Veld fires have a negative impact on anticipated crop yield and livestock restocking.
“Destruction of vegetation by fires reduces ground cover and loosens the soil particles so much that when it rains, there is too much water run off triggering subsequent soil erosion.
“The formation of gullies reduces the grazing area. The eroding soil fills up dams and rivers causing siltation. This means less water for livestock during the critical dry seasons,” said EMA’s Matabeleland North province’s chief officer, Ms Chipo Mpofu.
Continuous fires of great intensity on a given area wipe out species that cannot withstand infernos resulting in the growth of invader plants, which are not useful as pastures. The fires upset the area’s biodiversity.
Ms Mpofu said the fires also contribute to climate change through the destruction of trees and through the carbon dioxide that is emitted during the burning process.

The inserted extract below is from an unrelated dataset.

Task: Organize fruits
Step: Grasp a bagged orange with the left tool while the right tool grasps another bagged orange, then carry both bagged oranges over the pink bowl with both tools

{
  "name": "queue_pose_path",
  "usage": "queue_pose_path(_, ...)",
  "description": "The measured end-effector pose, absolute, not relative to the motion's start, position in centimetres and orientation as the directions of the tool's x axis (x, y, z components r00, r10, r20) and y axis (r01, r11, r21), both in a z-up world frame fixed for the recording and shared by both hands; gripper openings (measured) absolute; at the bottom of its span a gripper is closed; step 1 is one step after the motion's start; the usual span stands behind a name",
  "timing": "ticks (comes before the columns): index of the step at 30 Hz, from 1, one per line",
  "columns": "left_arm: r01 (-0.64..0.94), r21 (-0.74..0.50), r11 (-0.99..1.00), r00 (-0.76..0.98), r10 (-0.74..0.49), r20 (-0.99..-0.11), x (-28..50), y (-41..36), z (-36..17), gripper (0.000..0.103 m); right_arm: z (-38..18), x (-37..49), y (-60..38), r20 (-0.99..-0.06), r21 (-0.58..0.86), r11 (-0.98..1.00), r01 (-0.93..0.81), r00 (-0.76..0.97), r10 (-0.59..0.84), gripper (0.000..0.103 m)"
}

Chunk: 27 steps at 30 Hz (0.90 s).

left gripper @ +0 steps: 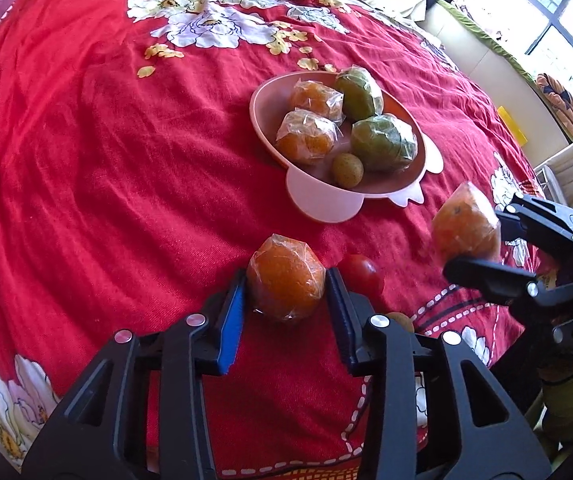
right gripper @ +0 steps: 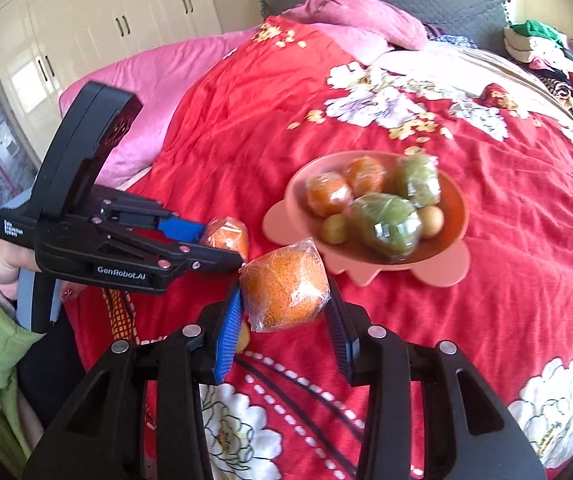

“Climate change impacts negatively on both crop and livestock. New research is required to come up with seed or stock varieties or breeds that are tolerant to the new conditions.
“Also there tends to be increases in the occurrence of droughts and floods,” Ms Mpofu said.
The Bulawayo provincial Agritex officer, Mr Dumisani Nyoni said veld fires have negative effects on both livestock and crop production thus the need to guard against uncontrolled infernos.
“Veld fire destroys feed which is meant to be consumed by livestock and nutrients on the fields.
“The organic matter of stovers improves soil structure and fertility, we therefore don’t encourage land clearing by fires,” he said.
He said bare ground is prone to wind and water erosion during the rainy season culminating in the washing away of the nutrients contained in the topsoil.
“If the rain comes when the field is bare, the top soil is washed away opening room for wind erosion to get rid of all the vital nutrients.
“Burning also compacts the soil resulting in water run offs meaning that the water is prevented from percolation,” Mr Nyoni said.
However, fires could come good in tick control and in reducing mori-buds that hamper the rejuvenation of new shoots.